From its birthplace in Havana to West Seattle, Salsa Cubana is alive and thriving in the Puget Sound.

SEATTLE — Salsa Cubana is alive and thriving in the Puget Sound from its birthplace in Havana to West Seattle.

Born and raised in Havana, Yasiel Calderón fell in love with the style of dance thanks to his mother, Olga.

Calderón started to dance in the “underground” Salsa Cubana scene and watched countless people dance. While he also took classes, Calderón said you will never know every step because there is improvisation. It’s his favorite part about the dance.

During a visit to Cuba in 2018, Clari Ricco-Delahaie of Seattle met Calderón. She was amazed.

While getting to know Calderón her view on Cuban culture and dance changed.

“I had certainly been to salsa dancing here in the US before but had never experienced it the way I did in Cuba,” Ricco-Delahaie said. “The dance is different. Their music is different. They dance with a lot of passion, a lot of soul.”

MIRA: Yasiel Calderón comparte su passion para bailar y la history del Rincon De La Salsa Cubana.

(Watch as Yasiel Calderón talks about his love for dance and how El Rincón De La Salsa Cubana got started.)

The history of Salsa Cubana runs deep.

Salsa Cubana mixes elements of Spanish guitar playing with the rhythm and call-and-response vocal tradition of African music. The “son” or “Cuban sound” started in rural eastern Cuba before it reached Havana in the early 1900s.
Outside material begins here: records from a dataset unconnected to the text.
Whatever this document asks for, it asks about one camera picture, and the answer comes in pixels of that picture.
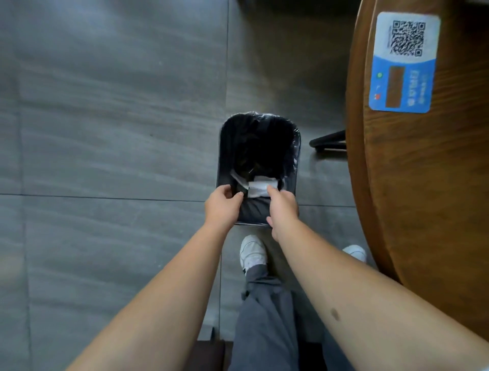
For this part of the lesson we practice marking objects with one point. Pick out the dark grey trash bin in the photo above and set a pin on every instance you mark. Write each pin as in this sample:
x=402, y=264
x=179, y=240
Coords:
x=254, y=212

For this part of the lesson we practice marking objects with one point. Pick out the white shoe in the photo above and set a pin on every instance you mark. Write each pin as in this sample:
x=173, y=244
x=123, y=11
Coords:
x=356, y=252
x=252, y=252

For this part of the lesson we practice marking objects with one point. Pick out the person's left hand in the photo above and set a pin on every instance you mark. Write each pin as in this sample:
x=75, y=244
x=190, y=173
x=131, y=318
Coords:
x=219, y=210

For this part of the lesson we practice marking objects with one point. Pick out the person's right forearm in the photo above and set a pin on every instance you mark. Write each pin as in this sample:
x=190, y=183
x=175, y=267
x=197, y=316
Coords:
x=363, y=305

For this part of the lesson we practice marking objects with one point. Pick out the person's right thumb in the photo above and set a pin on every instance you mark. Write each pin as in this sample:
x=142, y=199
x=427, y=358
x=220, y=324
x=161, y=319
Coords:
x=269, y=222

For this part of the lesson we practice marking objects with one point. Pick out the black metal table leg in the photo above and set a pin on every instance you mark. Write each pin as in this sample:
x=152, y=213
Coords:
x=328, y=140

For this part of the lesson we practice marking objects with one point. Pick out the person's left thumb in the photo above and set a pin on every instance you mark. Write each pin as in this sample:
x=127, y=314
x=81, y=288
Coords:
x=237, y=199

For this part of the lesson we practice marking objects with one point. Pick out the blue and white sticker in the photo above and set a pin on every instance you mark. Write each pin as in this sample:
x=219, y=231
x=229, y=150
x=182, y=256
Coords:
x=405, y=65

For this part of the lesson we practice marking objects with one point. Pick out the white paper scrap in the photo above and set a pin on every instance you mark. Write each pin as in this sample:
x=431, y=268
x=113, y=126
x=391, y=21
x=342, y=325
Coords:
x=238, y=179

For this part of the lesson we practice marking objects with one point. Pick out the grey trousers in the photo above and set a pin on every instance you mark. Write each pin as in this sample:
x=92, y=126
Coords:
x=263, y=325

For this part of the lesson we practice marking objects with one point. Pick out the person's left forearm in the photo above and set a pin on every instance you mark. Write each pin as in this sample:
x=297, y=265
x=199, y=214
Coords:
x=164, y=305

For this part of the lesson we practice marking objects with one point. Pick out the person's right hand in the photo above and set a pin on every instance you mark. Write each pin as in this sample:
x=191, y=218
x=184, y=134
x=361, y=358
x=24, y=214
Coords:
x=283, y=214

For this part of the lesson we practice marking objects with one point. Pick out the white right shoe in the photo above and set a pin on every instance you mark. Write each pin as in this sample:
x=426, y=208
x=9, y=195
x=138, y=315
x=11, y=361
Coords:
x=356, y=252

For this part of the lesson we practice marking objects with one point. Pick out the white left shoe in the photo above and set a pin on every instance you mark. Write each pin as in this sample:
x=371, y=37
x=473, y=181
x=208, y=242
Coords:
x=252, y=252

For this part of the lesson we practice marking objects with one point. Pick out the black plastic bin liner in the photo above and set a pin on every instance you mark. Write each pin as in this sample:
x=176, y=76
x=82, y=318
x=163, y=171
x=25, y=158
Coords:
x=258, y=141

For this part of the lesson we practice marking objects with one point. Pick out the white paper napkin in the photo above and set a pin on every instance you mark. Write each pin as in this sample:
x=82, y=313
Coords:
x=261, y=187
For some time, Calderón learned more about Salsa Cubana and other forms of dance while in Santiago, Cuba. His passion to teach grew and he even started competing.

Calderón and Ricco-Delahie started El Rincón de La Salsa Cubana as an AirBNB experience in Havana before bringing their business venture to the United States. Their first plan was to open their dance studio in the Bay Area, but the COVID-19 pandemic shutdown derailed those plans.

The next stop would be returning to the Seattle area, the place Ricco-Delahaie calls home.

A little more than a year ago the couple opened El Rincón de La Salsa Cubana on Alaska Street Southwest in West Seattle.

Ricco-Delahaie said they partnered with two other businesses – Move2Center Studio and VivaArts – as they ramped up coming out of pandemic restrictions.

Besides classes and private lessons, the members of El Rincón de La Salsa Cubana are most excited about their regularly hosted “social night” events.

Ricco-Delahaie said the social nights are the perfect opportunity to try Salsa Cubana, hear music from authentic Salsa Cubana artists and learn about other dance genres.

“I don’t have to be the best person on the floor,” Ricco-Delahaie said.

The next social night is on Oct. 22. Social dancing nights are held from 8 to 11 pm at VivaArts in West Seattle. Free parking is available in the lot north of the building. The first half-hour includes a dance lesson before the dance floor opens for the remainder of the evening.